— Problem description —
Look below for the line holding "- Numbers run" and the line holding "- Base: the". Transcribe exactly those lines and all lines between them, nothing more.

— Data block —
# # #
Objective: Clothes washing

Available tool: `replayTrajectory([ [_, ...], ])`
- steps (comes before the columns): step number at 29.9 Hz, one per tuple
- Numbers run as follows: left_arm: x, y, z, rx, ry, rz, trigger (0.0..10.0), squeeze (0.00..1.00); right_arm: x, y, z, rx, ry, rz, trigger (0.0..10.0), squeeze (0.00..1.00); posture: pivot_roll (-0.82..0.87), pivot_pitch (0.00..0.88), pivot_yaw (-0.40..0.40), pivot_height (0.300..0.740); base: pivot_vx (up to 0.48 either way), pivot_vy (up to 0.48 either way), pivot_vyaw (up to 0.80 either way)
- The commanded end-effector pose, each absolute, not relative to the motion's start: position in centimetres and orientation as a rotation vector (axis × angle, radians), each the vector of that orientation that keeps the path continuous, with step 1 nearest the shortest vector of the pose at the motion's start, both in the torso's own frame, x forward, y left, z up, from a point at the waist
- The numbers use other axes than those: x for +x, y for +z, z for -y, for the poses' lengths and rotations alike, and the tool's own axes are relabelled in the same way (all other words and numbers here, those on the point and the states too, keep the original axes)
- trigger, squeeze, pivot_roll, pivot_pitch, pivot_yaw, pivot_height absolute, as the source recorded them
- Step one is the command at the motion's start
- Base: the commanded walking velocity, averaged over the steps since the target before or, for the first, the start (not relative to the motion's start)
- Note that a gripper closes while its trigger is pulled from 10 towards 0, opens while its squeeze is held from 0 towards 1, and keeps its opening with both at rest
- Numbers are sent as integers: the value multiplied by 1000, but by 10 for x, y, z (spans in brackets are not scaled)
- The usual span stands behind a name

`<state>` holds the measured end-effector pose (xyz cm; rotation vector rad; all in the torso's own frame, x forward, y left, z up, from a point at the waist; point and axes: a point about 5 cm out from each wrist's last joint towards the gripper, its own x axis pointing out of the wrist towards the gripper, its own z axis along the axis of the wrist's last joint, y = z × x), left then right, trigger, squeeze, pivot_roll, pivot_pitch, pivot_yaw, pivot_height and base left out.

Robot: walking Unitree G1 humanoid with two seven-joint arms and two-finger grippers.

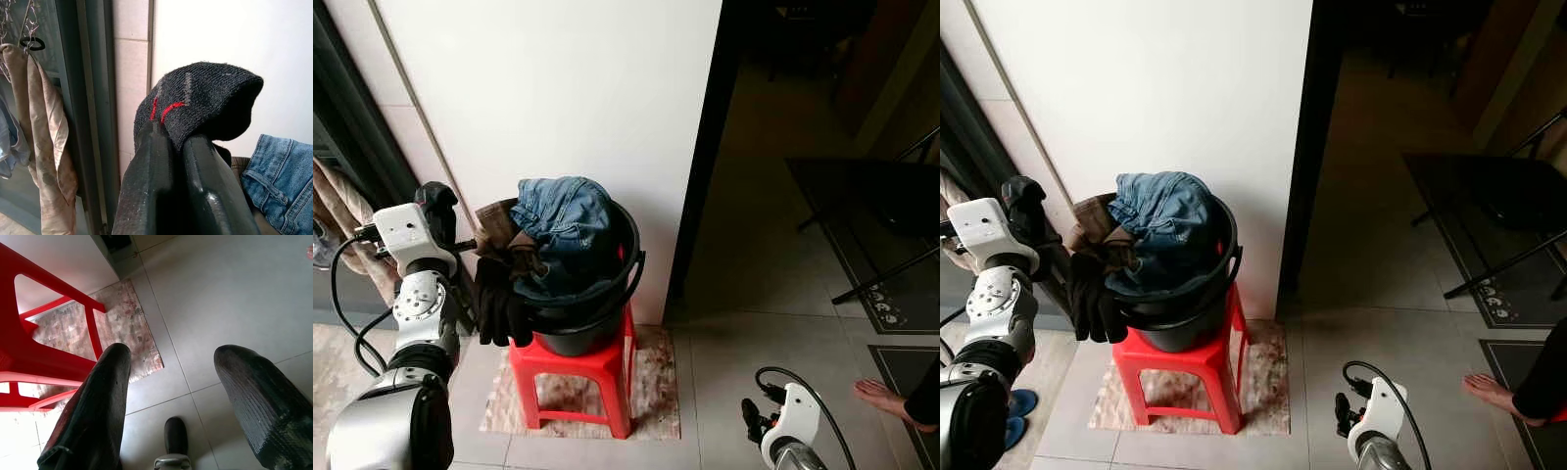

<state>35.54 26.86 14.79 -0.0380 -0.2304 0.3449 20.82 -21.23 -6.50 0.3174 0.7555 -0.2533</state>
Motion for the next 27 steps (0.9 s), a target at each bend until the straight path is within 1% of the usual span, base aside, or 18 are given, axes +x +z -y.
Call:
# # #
— Problem solution —
- Numbers run as follows: left_arm: x, y, z, rx, ry, rz, trigger (0.0..10.0), squeeze (0.00..1.00); right_arm: x, y, z, rx, ry, rz, trigger (0.0..10.0), squeeze (0.00..1.00); posture: pivot_roll (-0.82..0.87), pivot_pitch (0.00..0.88), pivot_yaw (-0.40..0.40), pivot_height (0.300..0.740); base: pivot_vx (up to 0.48 either way), pivot_vy (up to 0.48 either way), pivot_vyaw (up to 0.80 either way)
- The commanded end-effector pose, each absolute, not relative to the motion's start: position in centimetres and orientation as a rotation vector (axis × angle, radians), each the vector of that orientation that keeps the path continuous, with step 1 nearest the shortest vector of the pose at the motion's start, both in the torso's own frame, x forward, y left, z up, from a point at the waist
- The numbers use other axes than those: x for +x, y for +z, z for -y, for the poses' lengths and rotations alike, and the tool's own axes are relabelled in the same way (all other words and numbers here, those on the point and the states too, keep the original axes)
- trigger, squeeze, pivot_roll, pivot_pitch, pivot_yaw, pivot_height absolute, as the source recorded them
- Step one is the command at the motion's start
- Base: the commanded walking velocity, averaged over the steps since the target before or, for the first, the start (not relative to the motion's start)

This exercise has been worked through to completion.